**What this task involves:**
What is needed is an exact repeat of the lines from the one holding "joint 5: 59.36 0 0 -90" through the final line of the data, with no pictures.

**Raw data:**
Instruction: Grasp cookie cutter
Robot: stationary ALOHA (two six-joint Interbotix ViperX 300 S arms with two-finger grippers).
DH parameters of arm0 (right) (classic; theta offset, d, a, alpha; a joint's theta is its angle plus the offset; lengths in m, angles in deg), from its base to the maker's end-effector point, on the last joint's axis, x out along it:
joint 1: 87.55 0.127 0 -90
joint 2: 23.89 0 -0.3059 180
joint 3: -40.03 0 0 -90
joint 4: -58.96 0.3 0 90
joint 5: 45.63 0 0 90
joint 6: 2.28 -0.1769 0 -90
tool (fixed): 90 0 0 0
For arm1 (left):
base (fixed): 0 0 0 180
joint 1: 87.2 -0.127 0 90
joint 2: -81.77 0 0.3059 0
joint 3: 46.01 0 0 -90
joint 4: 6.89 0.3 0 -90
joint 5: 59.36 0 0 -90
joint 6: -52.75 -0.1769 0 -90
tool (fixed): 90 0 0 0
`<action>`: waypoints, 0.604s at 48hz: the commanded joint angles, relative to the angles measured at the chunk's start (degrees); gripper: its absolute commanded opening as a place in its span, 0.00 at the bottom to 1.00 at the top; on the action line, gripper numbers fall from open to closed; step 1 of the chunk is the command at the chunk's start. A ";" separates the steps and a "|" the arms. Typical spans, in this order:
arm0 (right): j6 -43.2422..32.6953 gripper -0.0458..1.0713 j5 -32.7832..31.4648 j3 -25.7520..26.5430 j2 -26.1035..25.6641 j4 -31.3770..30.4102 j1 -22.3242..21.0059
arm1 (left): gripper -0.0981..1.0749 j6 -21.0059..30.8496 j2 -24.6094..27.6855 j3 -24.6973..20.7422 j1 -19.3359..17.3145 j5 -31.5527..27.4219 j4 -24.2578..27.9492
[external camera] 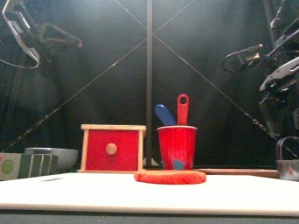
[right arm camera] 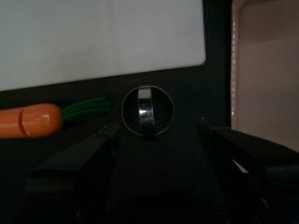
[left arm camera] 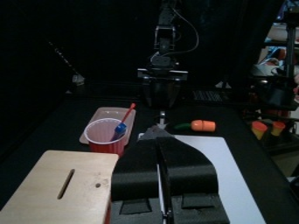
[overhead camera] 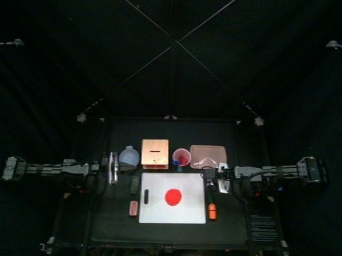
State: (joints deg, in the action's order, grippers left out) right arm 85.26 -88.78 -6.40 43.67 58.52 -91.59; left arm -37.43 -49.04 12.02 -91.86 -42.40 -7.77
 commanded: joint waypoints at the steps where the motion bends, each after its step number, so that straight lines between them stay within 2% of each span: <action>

**Reply to the task:**
joint 5: 59.36 0 0 -90
joint 6: -52.75 -0.1769 0 -90
tool (fixed): 90 0 0 0
`<action>`: waypoints, 0.604s at 48hz: the commanded joint angles, relative to the angles measured at the chunk's start (degrees); gripper: its absolute commanded opening as a place in its span, 0.00 at the bottom to 1.00 at the top; on the action line, gripper numbers fall from open to closed; step 1 of the chunk is the command at the chunk's start. A ";" separates the steps and a "|" the arms. Typical spans, in this order:
arm0 (right): j6 -43.2422..32.6953 gripper -0.0458..1.0713 j5 -32.7832..31.4648 j3 -25.7520..26.5430 j2 -26.1035..25.6641 j4 -31.3770..30.4102 j1 -22.3242..21.0059
arm1 (left): gripper -0.0981..1.0749 j6 -21.0059..30.8496 j2 -24.6094..27.6855 j3 -24.6973..20.7422 j1 -19.3359..17.3145 j5 -31.5527..27.4219 j4 -24.2578..27.9492
[external camera] 
[right arm camera] 
[left arm camera] 
[overhead camera] 
State: (joints deg, in the action's order, grippers left out) right arm 85.26 -88.78 -6.40 43.67 58.52 -91.59; left arm -37.43 -49.04 12.02 -91.86 -42.40 -7.77
 commanded: joint waypoints at the steps where the motion bends, each after its step number, so that straight lines between them stay within 2% of each span: <action>

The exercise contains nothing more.